▶ _ACTIVITY_
Write out the full listing, matching it line for line.

- - - -

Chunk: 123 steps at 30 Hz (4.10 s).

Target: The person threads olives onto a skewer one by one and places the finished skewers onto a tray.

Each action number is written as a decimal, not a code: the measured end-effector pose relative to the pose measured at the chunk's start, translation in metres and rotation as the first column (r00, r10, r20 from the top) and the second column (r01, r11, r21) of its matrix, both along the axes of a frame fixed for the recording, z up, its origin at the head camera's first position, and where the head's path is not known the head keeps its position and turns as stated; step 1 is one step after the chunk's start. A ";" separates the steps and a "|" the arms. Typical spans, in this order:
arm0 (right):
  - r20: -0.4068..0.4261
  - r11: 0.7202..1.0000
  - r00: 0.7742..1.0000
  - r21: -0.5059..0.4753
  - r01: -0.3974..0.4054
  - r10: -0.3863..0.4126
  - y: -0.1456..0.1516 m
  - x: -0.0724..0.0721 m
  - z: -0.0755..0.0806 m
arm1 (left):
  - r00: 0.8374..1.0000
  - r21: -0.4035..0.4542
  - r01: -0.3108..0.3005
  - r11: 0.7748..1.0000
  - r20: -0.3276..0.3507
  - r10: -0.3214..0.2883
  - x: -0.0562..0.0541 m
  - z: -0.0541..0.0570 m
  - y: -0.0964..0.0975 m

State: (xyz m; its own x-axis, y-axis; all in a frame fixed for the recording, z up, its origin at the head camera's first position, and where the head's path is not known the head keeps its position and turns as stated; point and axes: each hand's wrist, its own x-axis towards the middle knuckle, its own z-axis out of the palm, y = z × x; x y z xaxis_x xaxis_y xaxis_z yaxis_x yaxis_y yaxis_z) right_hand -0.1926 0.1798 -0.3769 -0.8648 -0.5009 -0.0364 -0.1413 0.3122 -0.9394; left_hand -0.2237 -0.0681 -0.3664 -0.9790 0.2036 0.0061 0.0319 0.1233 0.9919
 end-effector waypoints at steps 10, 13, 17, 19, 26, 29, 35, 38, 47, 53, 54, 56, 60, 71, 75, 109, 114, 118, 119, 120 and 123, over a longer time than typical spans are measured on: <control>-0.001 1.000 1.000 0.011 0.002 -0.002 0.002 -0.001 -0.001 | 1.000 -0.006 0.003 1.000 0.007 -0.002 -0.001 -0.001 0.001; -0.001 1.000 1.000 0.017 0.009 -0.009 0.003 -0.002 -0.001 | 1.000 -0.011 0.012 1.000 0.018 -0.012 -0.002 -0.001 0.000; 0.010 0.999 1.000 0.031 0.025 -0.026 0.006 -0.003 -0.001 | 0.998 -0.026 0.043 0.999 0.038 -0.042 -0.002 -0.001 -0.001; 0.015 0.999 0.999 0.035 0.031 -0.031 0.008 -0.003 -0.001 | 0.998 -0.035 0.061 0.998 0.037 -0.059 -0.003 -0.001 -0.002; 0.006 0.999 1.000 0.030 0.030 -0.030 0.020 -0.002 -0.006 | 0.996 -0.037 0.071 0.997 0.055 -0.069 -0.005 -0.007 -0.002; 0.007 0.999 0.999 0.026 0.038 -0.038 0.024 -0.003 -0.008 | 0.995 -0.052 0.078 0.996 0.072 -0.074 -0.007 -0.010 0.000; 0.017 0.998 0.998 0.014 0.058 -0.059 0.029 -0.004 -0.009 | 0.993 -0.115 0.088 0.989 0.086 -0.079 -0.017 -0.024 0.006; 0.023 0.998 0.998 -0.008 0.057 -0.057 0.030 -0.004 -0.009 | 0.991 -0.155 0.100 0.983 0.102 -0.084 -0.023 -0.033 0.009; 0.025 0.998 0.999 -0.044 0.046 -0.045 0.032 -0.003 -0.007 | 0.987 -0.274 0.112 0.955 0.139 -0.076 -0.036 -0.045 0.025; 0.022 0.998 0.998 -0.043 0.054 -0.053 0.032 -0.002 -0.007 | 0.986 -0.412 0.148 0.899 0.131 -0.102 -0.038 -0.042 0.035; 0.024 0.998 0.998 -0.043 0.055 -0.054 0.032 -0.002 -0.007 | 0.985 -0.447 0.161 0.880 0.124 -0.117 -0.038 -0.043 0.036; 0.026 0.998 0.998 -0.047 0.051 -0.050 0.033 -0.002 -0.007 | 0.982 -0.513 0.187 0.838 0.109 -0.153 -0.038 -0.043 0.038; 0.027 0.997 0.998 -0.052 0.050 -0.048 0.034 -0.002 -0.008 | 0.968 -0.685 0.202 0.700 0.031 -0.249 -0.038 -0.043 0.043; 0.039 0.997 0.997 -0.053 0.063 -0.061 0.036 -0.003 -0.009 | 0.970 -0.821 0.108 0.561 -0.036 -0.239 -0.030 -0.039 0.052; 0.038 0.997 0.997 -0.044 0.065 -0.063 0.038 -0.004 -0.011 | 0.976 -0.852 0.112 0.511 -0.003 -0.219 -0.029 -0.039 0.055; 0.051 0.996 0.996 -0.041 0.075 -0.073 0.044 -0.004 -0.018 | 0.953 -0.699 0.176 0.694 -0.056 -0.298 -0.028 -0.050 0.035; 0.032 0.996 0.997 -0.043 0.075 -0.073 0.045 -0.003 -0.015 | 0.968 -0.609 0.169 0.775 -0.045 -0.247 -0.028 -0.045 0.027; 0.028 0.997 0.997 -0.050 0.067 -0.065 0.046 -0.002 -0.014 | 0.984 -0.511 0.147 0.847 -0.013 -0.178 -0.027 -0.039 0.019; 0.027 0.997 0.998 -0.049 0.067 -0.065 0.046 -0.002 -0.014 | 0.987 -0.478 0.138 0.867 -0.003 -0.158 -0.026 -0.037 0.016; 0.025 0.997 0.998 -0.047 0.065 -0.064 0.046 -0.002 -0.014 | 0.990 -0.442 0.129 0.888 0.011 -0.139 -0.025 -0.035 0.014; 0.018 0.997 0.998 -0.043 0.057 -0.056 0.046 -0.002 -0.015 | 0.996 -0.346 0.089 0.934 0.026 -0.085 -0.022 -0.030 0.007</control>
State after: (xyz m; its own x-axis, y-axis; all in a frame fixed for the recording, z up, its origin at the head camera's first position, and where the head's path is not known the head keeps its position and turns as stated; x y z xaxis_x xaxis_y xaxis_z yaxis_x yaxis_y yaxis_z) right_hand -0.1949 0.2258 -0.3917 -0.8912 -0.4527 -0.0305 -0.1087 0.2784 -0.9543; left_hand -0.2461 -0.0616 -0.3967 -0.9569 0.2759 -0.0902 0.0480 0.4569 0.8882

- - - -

▶ _TASK ANSWER_
Chunk: 123 steps at 30 Hz (4.10 s).

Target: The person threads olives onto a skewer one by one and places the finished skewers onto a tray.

Each action number is written as a decimal, not a code: the measured end-effector pose relative to the pose measured at the chunk's start, translation in metres and rotation as the first column (r00, r10, r20 from the top) and the second column (r01, r11, r21) of its matrix, both along the axes of a frame fixed for the recording, z up, its origin at the head camera's first position, and where the head's path is not known the head keeps its position and turns as stated; step 1 is one step after the chunk's start. A ";" separates the steps and a "|" the arms. Typical spans, in this order:
arm0 (right):
  - r20: -0.4068..0.4261
  - r11: 0.7202..1.0000
  - r00: 0.7742..1.0000
  - r21: -0.5059..0.4753
  - r01: -0.3974..0.4054
  - r10: -0.3863..0.4126
  - y: -0.1456..0.1516 m
  - x: -0.0724..0.0721 m
  - z: -0.0755..0.0806 m
arm1 (left):
  - r00: 0.8374..1.0000
  - r21: -0.4035..0.4542
  - r01: -0.3108..0.3005
  - r11: 0.7748..1.0000
  - r20: -0.3276..0.3507
  - r10: -0.3214..0.2883
  - x: -0.0562..0.0541 m
  - z: -0.0541..0.0570 m
  - y: -0.0964..0.0975 m

State: (xyz m; its own x-axis, y-axis; all in a frame fixed for the recording, z up, its origin at the head camera's first position, and where the head's path is not known the head keeps its position and turns as stated; point and axes: each hand's wrist, its own x-axis towards the middle knuckle, its own z-axis out of the palm, y = z × x; x y z xaxis_x xaxis_y xaxis_z yaxis_x yaxis_y yaxis_z) right_hand -0.1926 0.1798 -0.3769 -0.8648 -0.5009 -0.0364 -0.1413 0.3122 -0.9394; left_hand -0.2237 -0.0681 -0.3664 -0.9790 0.2036 0.0061 0.0319 0.1233 0.9919
 end-effector waypoints at steps 10, 13, 17, 19, 26, 29, 35, 38, 47, 53, 54, 56, 60, 71, 75, 109, 114, 118, 119, 120 and 123, over a longer time than typical spans are measured on: <control>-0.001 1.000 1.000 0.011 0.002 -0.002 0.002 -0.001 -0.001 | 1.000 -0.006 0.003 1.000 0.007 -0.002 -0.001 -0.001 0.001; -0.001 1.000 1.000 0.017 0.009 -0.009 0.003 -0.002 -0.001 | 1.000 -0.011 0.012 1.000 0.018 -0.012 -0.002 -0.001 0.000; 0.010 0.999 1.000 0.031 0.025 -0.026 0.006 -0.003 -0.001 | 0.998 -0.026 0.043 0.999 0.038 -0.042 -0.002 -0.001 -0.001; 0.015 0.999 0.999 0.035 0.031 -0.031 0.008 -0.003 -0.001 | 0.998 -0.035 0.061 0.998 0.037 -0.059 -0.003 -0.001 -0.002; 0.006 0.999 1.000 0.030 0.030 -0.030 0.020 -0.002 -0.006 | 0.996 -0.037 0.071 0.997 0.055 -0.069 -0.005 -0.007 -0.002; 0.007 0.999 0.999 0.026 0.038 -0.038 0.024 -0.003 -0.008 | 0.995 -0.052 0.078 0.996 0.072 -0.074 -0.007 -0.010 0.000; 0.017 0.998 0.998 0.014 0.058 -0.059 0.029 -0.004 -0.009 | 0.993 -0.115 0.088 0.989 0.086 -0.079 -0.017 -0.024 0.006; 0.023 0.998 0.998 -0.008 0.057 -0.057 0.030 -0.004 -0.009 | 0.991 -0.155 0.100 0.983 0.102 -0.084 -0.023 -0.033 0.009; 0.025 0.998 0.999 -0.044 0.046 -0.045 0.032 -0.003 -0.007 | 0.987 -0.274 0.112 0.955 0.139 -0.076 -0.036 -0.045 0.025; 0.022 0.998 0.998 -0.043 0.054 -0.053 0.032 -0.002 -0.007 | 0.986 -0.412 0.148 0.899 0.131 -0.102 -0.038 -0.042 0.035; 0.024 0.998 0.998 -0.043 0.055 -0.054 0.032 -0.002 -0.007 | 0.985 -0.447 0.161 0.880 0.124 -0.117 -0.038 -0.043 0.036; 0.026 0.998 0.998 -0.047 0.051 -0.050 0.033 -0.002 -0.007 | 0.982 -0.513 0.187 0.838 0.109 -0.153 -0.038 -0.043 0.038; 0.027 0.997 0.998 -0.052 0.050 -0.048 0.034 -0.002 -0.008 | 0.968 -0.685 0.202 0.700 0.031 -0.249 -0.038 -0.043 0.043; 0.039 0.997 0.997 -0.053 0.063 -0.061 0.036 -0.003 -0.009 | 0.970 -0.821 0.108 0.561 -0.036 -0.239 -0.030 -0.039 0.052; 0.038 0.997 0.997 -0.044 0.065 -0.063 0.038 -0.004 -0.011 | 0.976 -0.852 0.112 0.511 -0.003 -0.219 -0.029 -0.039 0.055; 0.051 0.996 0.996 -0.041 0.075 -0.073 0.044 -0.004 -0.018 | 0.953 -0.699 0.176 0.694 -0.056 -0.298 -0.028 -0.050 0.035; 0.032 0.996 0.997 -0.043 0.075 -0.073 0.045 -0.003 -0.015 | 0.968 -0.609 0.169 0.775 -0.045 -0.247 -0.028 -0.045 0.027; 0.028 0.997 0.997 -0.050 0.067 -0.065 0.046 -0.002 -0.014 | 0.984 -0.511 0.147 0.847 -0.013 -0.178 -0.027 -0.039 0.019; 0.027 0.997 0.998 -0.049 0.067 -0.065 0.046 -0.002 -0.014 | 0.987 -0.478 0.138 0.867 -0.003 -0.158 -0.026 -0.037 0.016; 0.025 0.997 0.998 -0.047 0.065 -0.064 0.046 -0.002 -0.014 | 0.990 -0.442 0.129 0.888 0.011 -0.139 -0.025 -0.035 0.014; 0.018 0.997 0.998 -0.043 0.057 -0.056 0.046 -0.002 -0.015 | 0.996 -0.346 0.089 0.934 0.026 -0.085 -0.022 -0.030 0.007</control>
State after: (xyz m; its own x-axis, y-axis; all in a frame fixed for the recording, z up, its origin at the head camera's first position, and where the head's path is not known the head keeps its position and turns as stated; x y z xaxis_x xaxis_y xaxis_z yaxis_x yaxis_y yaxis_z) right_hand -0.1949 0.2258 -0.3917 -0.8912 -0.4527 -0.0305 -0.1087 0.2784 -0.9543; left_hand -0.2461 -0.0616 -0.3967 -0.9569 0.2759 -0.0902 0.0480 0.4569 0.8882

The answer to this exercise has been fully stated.